→ PROVIDED MATERIAL:
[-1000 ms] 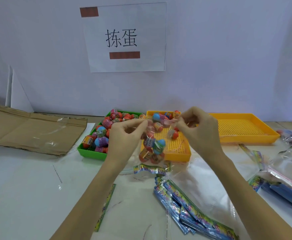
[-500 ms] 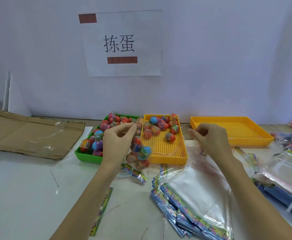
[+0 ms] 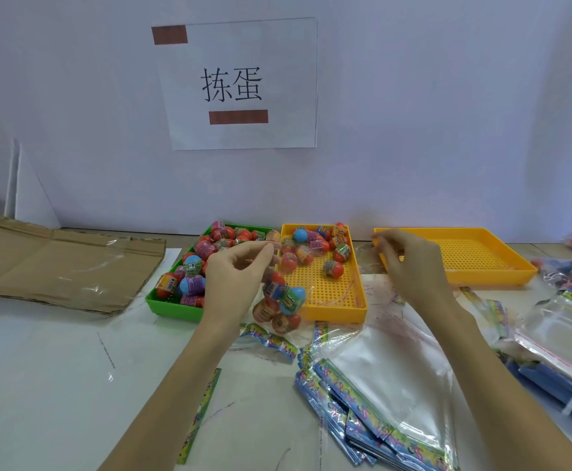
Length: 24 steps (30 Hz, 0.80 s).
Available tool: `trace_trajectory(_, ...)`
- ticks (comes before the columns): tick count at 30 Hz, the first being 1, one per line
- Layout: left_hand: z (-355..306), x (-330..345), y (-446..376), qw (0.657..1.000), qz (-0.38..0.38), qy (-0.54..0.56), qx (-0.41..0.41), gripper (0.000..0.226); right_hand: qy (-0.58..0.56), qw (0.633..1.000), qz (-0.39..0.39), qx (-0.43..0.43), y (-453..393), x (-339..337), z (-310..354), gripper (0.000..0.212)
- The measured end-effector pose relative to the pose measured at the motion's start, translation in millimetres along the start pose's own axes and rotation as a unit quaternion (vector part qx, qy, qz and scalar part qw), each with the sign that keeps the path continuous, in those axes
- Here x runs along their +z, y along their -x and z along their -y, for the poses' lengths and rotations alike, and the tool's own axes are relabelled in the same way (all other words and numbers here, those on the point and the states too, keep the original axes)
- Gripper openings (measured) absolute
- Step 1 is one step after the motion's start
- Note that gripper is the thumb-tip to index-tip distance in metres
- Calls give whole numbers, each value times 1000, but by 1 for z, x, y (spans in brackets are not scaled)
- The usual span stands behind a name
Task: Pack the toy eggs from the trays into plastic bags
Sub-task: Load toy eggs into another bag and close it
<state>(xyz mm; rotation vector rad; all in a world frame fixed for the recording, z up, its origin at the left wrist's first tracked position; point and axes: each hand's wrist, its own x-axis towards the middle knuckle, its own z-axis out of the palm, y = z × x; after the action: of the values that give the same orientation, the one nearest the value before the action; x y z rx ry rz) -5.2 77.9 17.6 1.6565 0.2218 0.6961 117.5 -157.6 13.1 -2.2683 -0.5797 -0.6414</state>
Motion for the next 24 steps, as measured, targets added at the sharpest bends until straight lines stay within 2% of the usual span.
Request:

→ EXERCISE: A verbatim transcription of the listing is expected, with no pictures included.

→ EXERCISE OUTPUT:
[-1000 ms] 
[-500 ms] 
[+0 ms] 
Length: 24 steps (30 Hz, 0.80 s).
Available tool: `trace_trajectory(_, ...)`
- ticks (comes before the columns): tick count at 30 Hz, the first being 1, one per line
- Layout: left_hand: z (-355..306), x (-330..345), y (-446..376), qw (0.657..1.000), qz (-0.38..0.38), qy (-0.54..0.56), qx (-0.41..0.41), gripper (0.000..0.226); right_hand: qy (-0.58..0.56), qw (0.633..1.000), qz (-0.39..0.39), qx (-0.43..0.43), y (-453..393), x (-339..337), z (-310..354), gripper (0.000..0.212)
- The measured end-effector pose relative to the pose measured at the motion's start, translation in millimetres along the start pose's own axes and rotation as a unit quaternion (vector part qx, qy, qz and scalar part qw), each with the sign that keeps the path continuous, in those axes
- Here x runs along their +z, y along their -x and z along their -y, for the poses' lengths and rotations alike, and the tool's own axes are relabelled in the same way (all other words and numbers here, those on the point and the states too, keep the original axes)
- Gripper openings (measured) absolute
- Step 1 is one step after the motion's start
- Note that gripper is the thumb-tip to index-tip distance in metres
- Calls give whole numbers, each value times 1000, but by 1 for z, x, y (spans in brackets are not scaled)
- The usual span stands behind a name
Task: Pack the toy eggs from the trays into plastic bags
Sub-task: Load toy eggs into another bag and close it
<state>(xyz mm; rotation vector rad; all in a world frame fixed for the recording, z up, its origin at the left wrist's first tracked position; point and axes: each hand's wrist, its own x-axis towards the middle knuckle, its own z-axis out of the palm, y = z × x; after the action: of the values that give the same orientation, the one nearest the value before the action; x y z rx ry rz) -5.2 77.9 17.6 1.6565 0.2218 0.6961 117.5 -157.6 13.1 -2.2683 -0.5797 -0.6414</state>
Motion for the next 24 steps, as measured, targets added at the sharpest bends until straight lines stay within 2% of the usual span.
Request:

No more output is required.